Chapter 4 is entirely dedicated to listing the surviving airframes complete with airframe number, current location and status along with many photos of the airframes in various states of restoration and airworthiness. Not necessarily the first time I’ve seen this included in a reference book – but definitely the most complete and informative.
The final chapter entitled The Big Boomerang is a complete review of the 1/32nd scale Montex Boomerang kit (now Alleycat). Having this kit in my stash I was pleased to read through this – but even more delighted to read that a full build feature of this kit will be available on the Valiant Wings webpage as of August 1st – now THAT is incredible!
Just when I thought I couldn’t possibly ask for more from this book, I hit the appendices. The appendices are broken down into five parts. Part I is a list of Boomerang kits.
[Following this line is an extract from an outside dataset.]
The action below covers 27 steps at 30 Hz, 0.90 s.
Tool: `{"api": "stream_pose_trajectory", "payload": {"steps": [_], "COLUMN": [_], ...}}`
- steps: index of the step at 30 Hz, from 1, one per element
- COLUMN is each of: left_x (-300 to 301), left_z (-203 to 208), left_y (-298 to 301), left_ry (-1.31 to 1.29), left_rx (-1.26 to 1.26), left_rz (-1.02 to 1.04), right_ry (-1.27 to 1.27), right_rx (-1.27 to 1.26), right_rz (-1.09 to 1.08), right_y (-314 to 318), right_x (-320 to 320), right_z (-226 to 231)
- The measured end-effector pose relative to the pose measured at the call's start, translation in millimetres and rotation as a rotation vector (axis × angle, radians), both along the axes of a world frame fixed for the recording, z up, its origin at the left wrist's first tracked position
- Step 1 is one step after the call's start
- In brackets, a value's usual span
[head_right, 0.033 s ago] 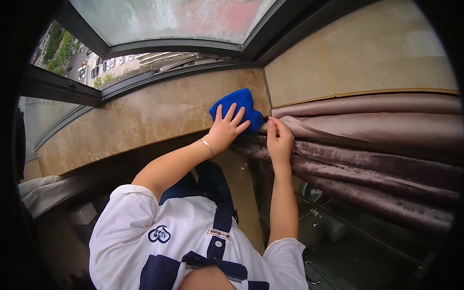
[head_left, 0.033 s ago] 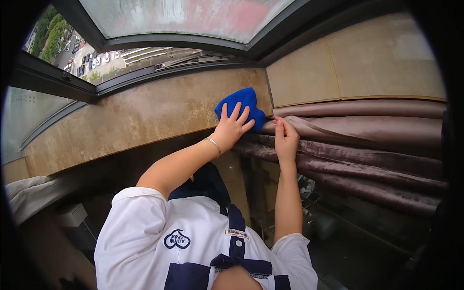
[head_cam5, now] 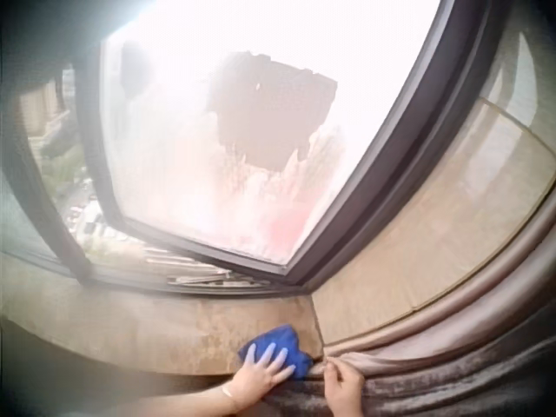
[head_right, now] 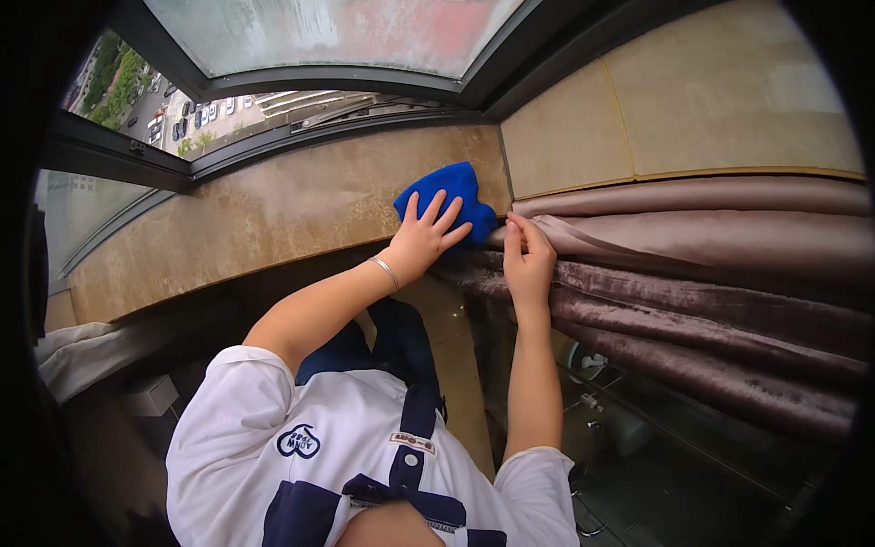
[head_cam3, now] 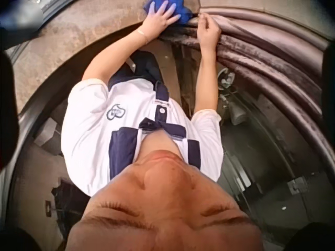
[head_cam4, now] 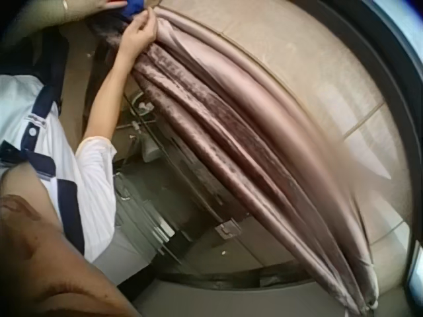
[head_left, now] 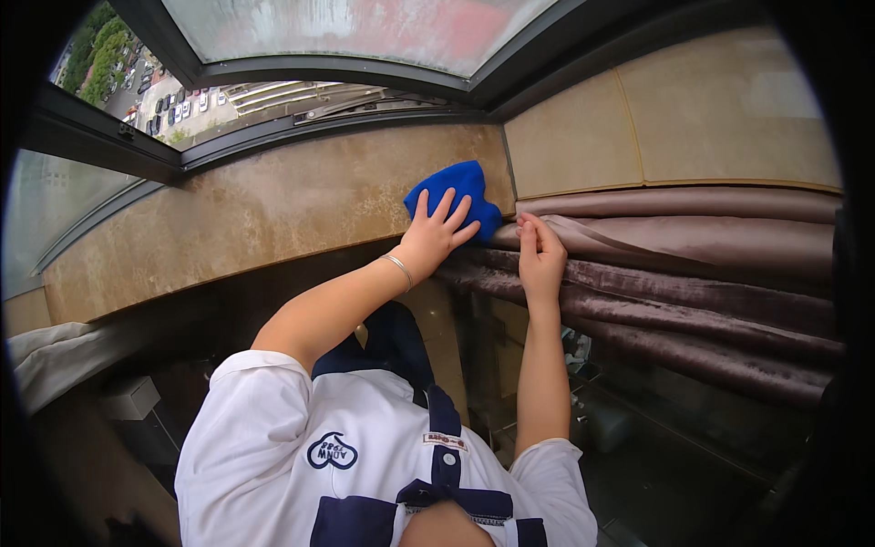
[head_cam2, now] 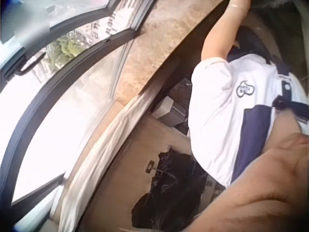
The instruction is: The person wipes a large curved window and the adjacent window sill using a blue cloth. They then move to a bathroom and wipe the glass shower door and surrounding tiled surfaces with the same cloth.
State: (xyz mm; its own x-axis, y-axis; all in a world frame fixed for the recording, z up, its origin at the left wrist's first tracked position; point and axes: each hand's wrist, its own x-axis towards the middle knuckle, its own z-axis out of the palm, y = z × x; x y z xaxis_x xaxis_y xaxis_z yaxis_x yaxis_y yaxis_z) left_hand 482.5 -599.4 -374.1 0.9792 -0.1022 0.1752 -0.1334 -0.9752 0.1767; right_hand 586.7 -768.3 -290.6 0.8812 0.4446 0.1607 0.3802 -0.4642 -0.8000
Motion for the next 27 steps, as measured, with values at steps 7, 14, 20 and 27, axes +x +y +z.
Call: {"api": "stream_pose_trajectory", "payload": {"steps": [7,14,20,27], "left_x": [-52.5,-8.5,69.1,136.5], "left_z": [9.9,49.8,147.1,200.1], "left_y": [23.2,-21.6,-82.9,-110.1], "left_ry": [-0.086,-0.371,-0.763,-0.815], "left_rx": [-0.18,-1.252,-1.782,-1.103], "left_rz": [0.41,0.776,0.626,0.022], "right_ry": [-0.39,-0.893,-1.03,-1.262], "right_rx": [0.052,0.084,0.109,-0.003], "right_rz": [0.196,0.334,0.278,0.345], "right_y": [8.6,-40.1,-70.5,-63.8], "right_x": [5.5,32.5,59.5,68.0], "right_z": [70.6,130.5,185.3,229.6]}}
The list includes some of the box art, type of model (injection moulded, limited run, resin etc) I had no idea that there had been so many kits released – and I’m pretty good at keeping my finger on the pulse (I actually already have three Boomerang models to build!) Part II and III round out this out nicely with a list of aftermarket parts and decals available. Part IV is a comprehensive list of every CA-12/13/19 airframe built and as much information as you could want for each. The very last page of this Airframe Album is the bibliography – which serves to highlight other Boomerang references. Especially handy for a subject like this where any reference material is hard to find – let alone a library’s worth.
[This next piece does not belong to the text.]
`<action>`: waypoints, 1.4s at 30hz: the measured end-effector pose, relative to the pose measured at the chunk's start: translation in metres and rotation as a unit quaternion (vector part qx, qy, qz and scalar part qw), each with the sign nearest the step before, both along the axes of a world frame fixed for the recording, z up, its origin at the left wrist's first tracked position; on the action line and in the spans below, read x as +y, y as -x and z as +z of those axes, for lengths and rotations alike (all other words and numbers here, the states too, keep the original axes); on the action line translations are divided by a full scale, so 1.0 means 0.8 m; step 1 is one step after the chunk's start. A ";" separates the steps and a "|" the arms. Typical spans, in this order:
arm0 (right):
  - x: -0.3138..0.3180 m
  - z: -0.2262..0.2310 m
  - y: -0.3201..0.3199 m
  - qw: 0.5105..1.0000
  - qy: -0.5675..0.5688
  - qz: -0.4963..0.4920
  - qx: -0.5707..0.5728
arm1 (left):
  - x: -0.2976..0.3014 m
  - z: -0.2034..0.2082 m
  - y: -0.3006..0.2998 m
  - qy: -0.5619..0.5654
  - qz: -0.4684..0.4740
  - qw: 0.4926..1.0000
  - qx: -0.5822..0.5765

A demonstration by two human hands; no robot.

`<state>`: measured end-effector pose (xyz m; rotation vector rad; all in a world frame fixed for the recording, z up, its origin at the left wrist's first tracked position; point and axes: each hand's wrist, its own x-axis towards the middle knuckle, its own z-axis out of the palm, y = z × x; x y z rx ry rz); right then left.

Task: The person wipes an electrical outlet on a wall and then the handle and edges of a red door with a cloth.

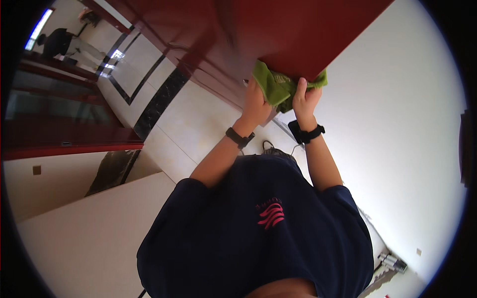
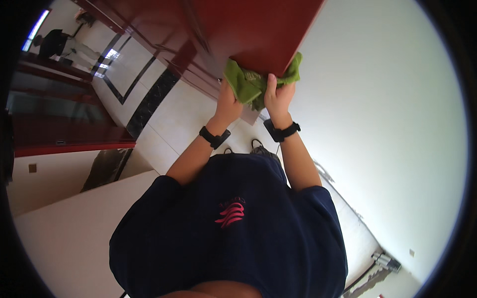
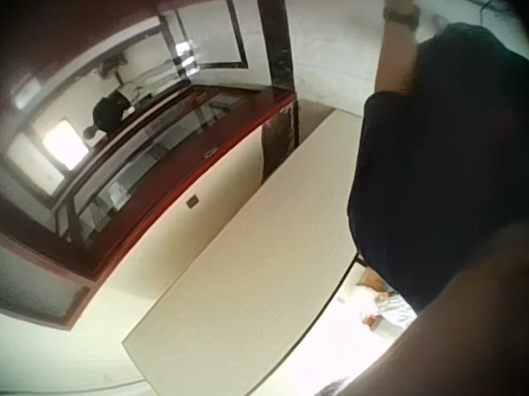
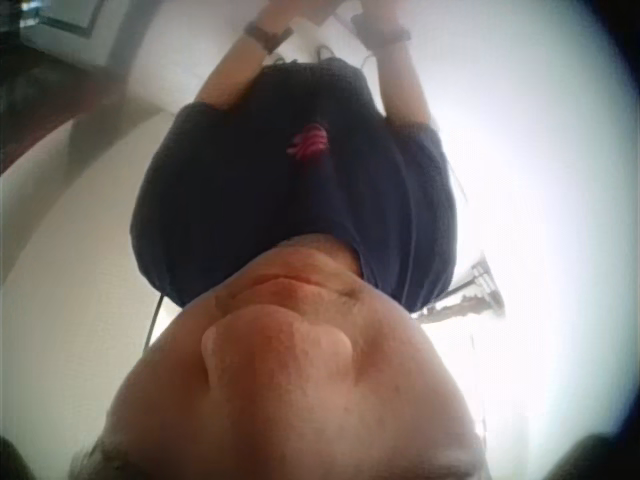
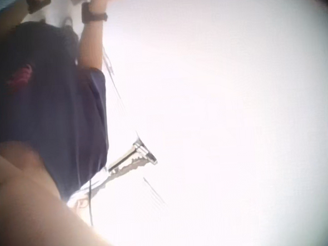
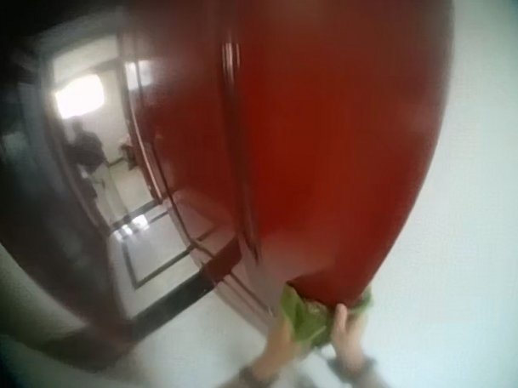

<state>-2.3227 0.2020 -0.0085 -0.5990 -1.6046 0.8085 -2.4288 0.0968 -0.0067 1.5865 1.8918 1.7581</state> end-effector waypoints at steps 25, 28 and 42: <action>-0.011 -0.078 -0.058 0.991 0.085 -0.064 -0.079 | -0.074 -0.024 -0.005 0.034 -0.010 0.996 -0.083; -0.020 -0.045 -0.081 0.989 0.125 -0.031 -0.068 | -0.103 -0.081 0.004 0.031 0.018 0.968 -0.247; -0.048 0.005 -0.131 0.993 -0.068 0.068 -0.075 | -0.070 0.010 0.046 -0.248 0.013 0.866 -0.435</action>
Which brings me full circle to the point I was trying to make in the first place – I wont dare say that this is the perfect reference book, but it is very comprehensive and I sincerely can’t think of a single thing that I would have liked to have seen that wasn’t included. Generally we all know what to expect from a reference book – but it’s a delightful surprise when they include material we hadn’t even thought to ask for which also proves useful in knowing more about the type we’re researching and further inspires us to build.
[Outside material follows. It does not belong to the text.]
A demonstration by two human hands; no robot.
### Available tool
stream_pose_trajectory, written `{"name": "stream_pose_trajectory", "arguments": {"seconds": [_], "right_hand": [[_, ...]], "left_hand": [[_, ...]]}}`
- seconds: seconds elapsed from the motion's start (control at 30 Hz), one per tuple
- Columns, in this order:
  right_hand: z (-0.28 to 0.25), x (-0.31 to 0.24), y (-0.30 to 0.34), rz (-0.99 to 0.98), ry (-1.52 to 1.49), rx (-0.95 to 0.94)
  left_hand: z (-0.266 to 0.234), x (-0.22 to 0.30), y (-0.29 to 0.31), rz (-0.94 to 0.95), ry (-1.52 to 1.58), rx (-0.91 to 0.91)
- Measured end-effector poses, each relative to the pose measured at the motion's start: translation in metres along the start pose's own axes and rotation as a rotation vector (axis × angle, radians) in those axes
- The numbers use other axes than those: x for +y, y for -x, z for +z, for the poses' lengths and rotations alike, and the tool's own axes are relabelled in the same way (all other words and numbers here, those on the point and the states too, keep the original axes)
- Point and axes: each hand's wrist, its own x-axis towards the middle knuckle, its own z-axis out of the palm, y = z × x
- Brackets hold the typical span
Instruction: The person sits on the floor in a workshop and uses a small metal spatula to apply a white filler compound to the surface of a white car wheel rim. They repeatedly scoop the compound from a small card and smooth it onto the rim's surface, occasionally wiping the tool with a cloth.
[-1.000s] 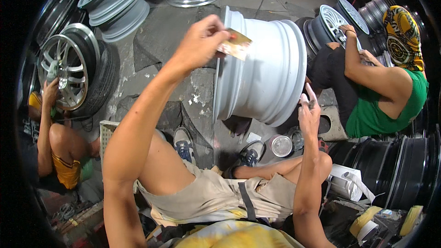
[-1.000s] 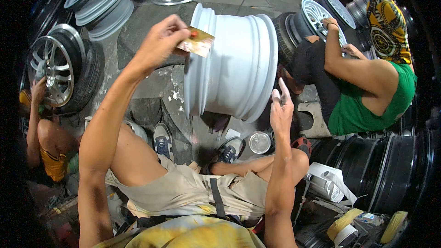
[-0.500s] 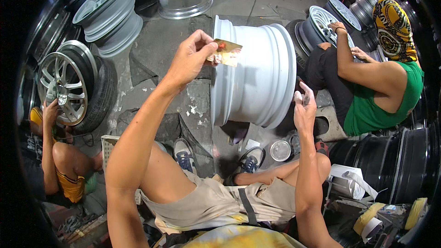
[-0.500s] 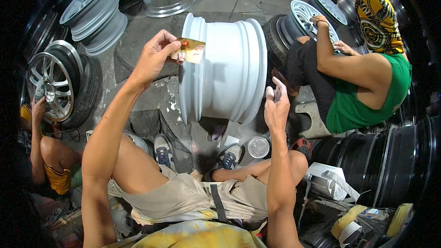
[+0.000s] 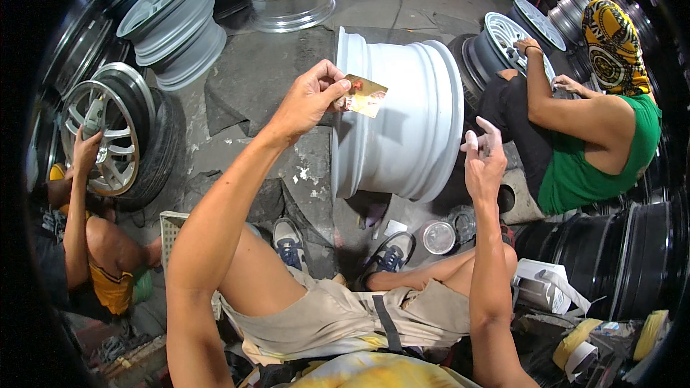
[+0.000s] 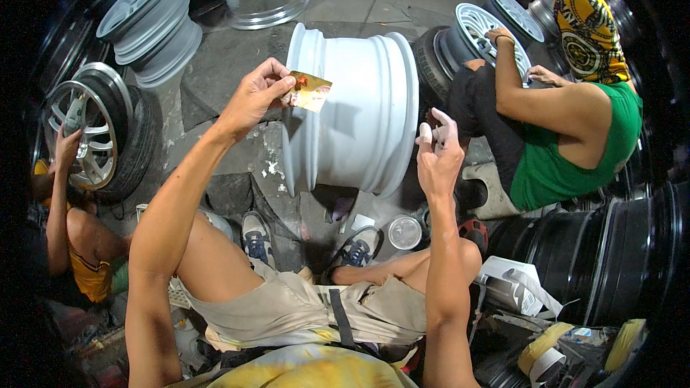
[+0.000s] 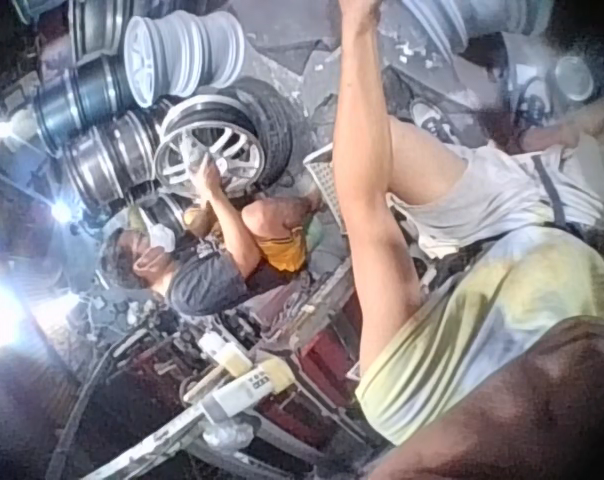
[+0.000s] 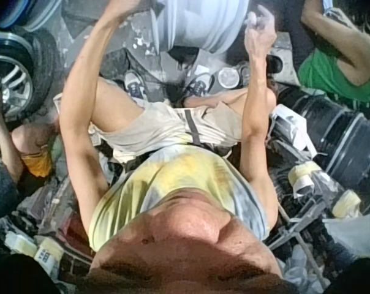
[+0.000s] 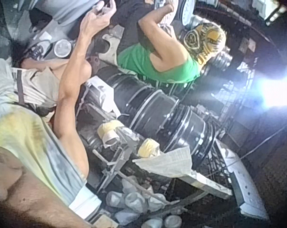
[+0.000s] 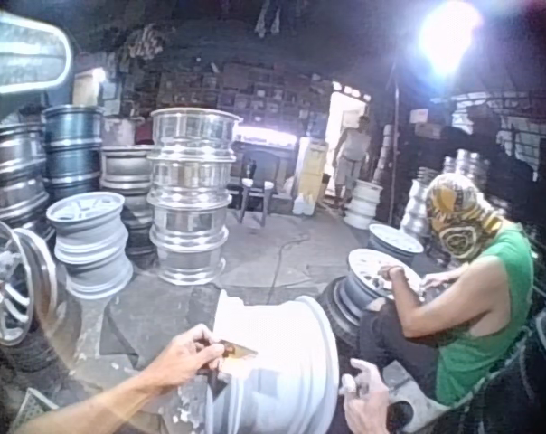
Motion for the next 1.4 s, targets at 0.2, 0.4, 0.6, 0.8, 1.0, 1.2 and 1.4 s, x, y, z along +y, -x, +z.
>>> {"name": "stream_pose_trajectory", "arguments": {"seconds": [0.2, 0.4, 0.6, 0.8, 1.0, 1.2, 1.4], "right_hand": [[0.027, -0.067, -0.002, -0.451, -0.082, -0.204], [0.047, -0.081, -0.015, -0.671, 0.169, -0.333], [0.051, -0.084, -0.020, -0.732, 0.305, -0.321], [0.059, -0.073, -0.022, -0.753, 0.322, -0.328], [0.014, -0.045, -0.012, -0.491, 0.076, -0.326], [-0.020, -0.007, 0.005, -0.448, 0.227, -0.402], [-0.014, -0.005, 0.010, -0.619, 0.478, -0.406]], "left_hand": [[-0.001, -0.002, -0.002, 0.029, -0.033, -0.015], [0.000, -0.005, -0.005, 0.073, -0.009, 0.007], [-0.005, -0.005, -0.006, 0.048, -0.037, -0.056], [-0.005, -0.004, -0.007, 0.039, -0.036, -0.010], [-0.007, -0.006, -0.008, -0.012, 0.232, 0.026], [-0.006, -0.001, -0.004, -0.077, 0.274, 0.217], [-0.001, -0.006, -0.003, -0.163, 0.284, 0.121]]}}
So it comes as no surprise at this point that I wholeheartedly recommend this title. Mere months ago I never would have thought that one of the best books I own would be on a subject like the CAC Boomerang – but I’m even more delighted now that I have the book in my hands than I was when I saw the title announced. I will definitely be picking up as many titles in the Airframe Album series as I can based entirely on the impression that this book has left on me. Very, very well done – kudos to Richard Franks and the folks at Valiant Wings.